■ PROBLEM DETAILS
A single number is the answer here: how many lines below include "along"?

■ SUPPLIED DATA
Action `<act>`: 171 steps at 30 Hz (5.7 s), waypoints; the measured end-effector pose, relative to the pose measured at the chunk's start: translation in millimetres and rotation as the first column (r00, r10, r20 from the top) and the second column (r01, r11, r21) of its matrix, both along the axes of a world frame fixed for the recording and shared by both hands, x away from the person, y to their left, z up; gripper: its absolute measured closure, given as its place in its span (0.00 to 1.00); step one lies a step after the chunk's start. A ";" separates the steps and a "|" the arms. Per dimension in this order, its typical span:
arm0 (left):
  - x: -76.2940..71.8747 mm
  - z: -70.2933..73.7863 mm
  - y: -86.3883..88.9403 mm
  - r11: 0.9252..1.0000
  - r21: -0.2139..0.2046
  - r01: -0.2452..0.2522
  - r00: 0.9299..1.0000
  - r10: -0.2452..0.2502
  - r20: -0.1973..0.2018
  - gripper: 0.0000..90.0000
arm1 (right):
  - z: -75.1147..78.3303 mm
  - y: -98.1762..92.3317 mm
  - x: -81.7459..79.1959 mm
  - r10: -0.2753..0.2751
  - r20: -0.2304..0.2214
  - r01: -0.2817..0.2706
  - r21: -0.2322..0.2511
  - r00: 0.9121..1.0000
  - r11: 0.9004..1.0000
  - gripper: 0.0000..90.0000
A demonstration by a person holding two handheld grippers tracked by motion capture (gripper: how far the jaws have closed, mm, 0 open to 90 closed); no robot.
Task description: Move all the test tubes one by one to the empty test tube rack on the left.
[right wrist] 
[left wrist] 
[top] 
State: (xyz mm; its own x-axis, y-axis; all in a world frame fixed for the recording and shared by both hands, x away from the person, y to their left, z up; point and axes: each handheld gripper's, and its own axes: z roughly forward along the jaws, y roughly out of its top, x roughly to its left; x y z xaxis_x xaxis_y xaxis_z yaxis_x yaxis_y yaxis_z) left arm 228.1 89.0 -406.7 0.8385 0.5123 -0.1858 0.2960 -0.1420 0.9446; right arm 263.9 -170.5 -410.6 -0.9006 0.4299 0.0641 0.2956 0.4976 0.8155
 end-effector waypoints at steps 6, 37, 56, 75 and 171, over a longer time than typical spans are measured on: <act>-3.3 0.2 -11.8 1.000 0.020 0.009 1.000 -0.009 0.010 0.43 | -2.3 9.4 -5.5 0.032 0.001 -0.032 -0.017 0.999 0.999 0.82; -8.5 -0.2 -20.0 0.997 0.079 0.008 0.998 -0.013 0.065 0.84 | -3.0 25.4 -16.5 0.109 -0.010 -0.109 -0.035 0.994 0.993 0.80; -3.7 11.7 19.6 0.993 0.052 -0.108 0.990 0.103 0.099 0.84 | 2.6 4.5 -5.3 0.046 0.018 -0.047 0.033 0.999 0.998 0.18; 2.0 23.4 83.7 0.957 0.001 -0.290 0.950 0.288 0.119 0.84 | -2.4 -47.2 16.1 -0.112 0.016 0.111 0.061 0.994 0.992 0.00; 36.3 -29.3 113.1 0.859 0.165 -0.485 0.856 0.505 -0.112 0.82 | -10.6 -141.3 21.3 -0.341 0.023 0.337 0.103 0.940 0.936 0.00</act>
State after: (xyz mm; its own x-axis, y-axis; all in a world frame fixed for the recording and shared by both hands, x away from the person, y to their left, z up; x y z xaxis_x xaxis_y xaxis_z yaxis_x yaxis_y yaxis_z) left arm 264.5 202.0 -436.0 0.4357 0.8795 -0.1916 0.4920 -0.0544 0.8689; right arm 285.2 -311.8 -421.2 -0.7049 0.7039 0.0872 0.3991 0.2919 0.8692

■ RESPONSE TO THIS EXERCISE
2